(WHAT THE EXERCISE ASKS) Within the data that follows, set down exactly the lines from the one containing "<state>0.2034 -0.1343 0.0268" through the one containing "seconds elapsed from", both ends included.

(Dataset entries)
-=-=-

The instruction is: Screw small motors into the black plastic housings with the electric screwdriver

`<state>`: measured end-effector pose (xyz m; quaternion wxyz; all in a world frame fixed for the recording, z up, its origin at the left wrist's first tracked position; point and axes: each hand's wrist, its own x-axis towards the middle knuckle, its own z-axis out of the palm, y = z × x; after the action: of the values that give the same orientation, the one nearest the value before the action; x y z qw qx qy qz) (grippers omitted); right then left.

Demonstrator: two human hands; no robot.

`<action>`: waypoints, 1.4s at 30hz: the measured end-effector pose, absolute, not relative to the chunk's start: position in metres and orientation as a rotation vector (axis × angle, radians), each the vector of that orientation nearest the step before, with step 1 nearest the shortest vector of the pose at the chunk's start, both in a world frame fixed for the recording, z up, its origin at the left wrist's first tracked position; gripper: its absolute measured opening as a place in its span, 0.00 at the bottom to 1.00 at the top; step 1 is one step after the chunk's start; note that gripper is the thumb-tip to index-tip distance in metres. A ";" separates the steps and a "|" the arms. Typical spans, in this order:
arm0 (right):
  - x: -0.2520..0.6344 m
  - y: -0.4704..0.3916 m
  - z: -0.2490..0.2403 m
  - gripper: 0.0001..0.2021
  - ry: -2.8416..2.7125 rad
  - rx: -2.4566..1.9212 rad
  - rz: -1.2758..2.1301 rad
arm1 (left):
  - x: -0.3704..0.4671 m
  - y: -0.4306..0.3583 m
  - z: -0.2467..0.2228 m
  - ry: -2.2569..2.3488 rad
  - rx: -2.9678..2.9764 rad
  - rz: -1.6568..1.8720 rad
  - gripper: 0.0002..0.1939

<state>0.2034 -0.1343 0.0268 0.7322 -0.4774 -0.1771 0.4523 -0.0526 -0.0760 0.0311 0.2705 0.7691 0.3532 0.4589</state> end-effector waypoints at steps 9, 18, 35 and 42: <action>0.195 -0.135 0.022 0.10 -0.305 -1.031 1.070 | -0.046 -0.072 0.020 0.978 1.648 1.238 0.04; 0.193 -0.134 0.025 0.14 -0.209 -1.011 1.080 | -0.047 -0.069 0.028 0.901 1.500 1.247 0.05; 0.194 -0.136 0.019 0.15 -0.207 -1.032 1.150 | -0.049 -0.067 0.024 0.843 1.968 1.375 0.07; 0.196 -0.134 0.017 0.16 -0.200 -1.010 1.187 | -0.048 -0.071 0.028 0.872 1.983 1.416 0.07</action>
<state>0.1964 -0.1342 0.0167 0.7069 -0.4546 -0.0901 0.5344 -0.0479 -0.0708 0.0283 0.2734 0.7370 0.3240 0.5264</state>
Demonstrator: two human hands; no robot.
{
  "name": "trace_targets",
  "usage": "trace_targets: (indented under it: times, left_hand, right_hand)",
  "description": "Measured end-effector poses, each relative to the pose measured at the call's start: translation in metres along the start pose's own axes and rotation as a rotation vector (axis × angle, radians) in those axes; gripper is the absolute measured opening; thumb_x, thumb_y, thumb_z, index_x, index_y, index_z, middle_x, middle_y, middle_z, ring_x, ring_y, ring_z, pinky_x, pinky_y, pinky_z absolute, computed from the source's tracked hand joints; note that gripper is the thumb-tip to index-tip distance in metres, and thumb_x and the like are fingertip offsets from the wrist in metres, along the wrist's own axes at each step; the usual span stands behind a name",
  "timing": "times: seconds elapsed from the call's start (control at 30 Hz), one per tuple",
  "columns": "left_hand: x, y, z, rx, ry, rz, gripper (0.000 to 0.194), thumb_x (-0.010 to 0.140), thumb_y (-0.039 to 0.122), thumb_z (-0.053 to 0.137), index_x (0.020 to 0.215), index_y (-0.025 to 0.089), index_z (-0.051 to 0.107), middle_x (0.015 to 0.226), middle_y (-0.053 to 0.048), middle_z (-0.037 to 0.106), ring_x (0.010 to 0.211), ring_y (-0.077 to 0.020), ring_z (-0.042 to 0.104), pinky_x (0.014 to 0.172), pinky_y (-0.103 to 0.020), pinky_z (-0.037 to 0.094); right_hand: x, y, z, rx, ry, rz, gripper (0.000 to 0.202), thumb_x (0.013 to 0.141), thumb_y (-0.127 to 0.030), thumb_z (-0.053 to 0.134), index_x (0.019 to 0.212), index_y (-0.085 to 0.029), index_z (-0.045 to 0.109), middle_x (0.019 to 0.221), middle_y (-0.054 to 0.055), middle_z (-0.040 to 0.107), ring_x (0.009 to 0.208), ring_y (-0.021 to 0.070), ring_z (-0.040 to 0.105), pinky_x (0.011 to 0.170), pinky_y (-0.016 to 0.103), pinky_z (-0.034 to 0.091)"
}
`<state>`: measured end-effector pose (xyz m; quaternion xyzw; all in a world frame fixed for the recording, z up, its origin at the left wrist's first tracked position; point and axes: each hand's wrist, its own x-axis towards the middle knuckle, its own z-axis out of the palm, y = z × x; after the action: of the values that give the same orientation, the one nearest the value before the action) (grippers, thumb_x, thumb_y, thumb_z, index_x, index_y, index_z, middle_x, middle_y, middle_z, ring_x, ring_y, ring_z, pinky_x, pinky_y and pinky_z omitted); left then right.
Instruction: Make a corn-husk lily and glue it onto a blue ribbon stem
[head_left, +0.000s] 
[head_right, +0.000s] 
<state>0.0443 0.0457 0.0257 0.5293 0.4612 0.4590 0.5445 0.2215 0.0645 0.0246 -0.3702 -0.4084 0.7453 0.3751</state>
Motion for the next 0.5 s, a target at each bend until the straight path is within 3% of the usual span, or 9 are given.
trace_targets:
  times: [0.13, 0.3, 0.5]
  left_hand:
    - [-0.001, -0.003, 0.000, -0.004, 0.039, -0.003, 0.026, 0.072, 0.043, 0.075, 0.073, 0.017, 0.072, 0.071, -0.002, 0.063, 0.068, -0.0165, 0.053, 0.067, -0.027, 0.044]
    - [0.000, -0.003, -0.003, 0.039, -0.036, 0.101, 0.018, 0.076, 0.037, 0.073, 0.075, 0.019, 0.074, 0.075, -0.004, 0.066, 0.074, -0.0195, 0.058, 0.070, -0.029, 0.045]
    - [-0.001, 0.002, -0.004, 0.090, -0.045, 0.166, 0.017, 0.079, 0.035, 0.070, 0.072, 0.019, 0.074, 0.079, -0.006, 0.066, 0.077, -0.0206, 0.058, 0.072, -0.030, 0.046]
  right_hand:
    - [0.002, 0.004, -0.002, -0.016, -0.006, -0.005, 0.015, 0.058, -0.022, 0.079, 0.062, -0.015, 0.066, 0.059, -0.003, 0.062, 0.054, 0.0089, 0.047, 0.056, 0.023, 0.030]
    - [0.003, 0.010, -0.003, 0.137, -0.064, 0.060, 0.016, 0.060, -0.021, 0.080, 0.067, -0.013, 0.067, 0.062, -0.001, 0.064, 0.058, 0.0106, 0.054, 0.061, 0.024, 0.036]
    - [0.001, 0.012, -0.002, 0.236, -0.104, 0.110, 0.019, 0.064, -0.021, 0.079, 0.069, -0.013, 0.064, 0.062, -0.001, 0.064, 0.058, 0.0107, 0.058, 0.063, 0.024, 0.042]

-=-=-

(OUTPUT OF THE EXERCISE)
<state>0.2034 -0.1343 0.0268 0.7322 -0.4774 -0.1771 0.4523 -0.0526 -0.0760 0.0311 0.2705 0.7691 0.3532 0.4589</state> end-effector waypoints at steps 9, 18, 35 and 42: <action>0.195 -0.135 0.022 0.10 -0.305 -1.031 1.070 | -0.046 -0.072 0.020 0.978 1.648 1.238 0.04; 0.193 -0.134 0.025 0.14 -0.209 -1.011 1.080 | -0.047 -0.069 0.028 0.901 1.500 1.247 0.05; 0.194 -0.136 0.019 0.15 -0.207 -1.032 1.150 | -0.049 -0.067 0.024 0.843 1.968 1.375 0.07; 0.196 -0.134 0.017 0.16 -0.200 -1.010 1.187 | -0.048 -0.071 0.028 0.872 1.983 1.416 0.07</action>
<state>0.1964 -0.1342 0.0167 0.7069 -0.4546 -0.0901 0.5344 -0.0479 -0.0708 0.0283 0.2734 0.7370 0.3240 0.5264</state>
Demonstrator: two human hands; no robot.
{
  "name": "trace_targets",
  "usage": "trace_targets: (indented under it: times, left_hand, right_hand)",
  "description": "Measured end-effector poses, each relative to the pose measured at the call's start: translation in metres along the start pose's own axes and rotation as a rotation vector (axis × angle, radians) in those axes; gripper is the absolute measured opening; thumb_x, thumb_y, thumb_z, index_x, index_y, index_z, middle_x, middle_y, middle_z, ring_x, ring_y, ring_z, pinky_x, pinky_y, pinky_z absolute, computed from the source's tracked hand joints; note that gripper is the thumb-tip to index-tip distance in metres, and thumb_x and the like are fingertip offsets from the wrist in metres, along the wrist's own axes at each step; the usual span stands behind a name",
  "timing": "times: seconds elapsed from the call's start (control at 30 Hz), one per tuple",

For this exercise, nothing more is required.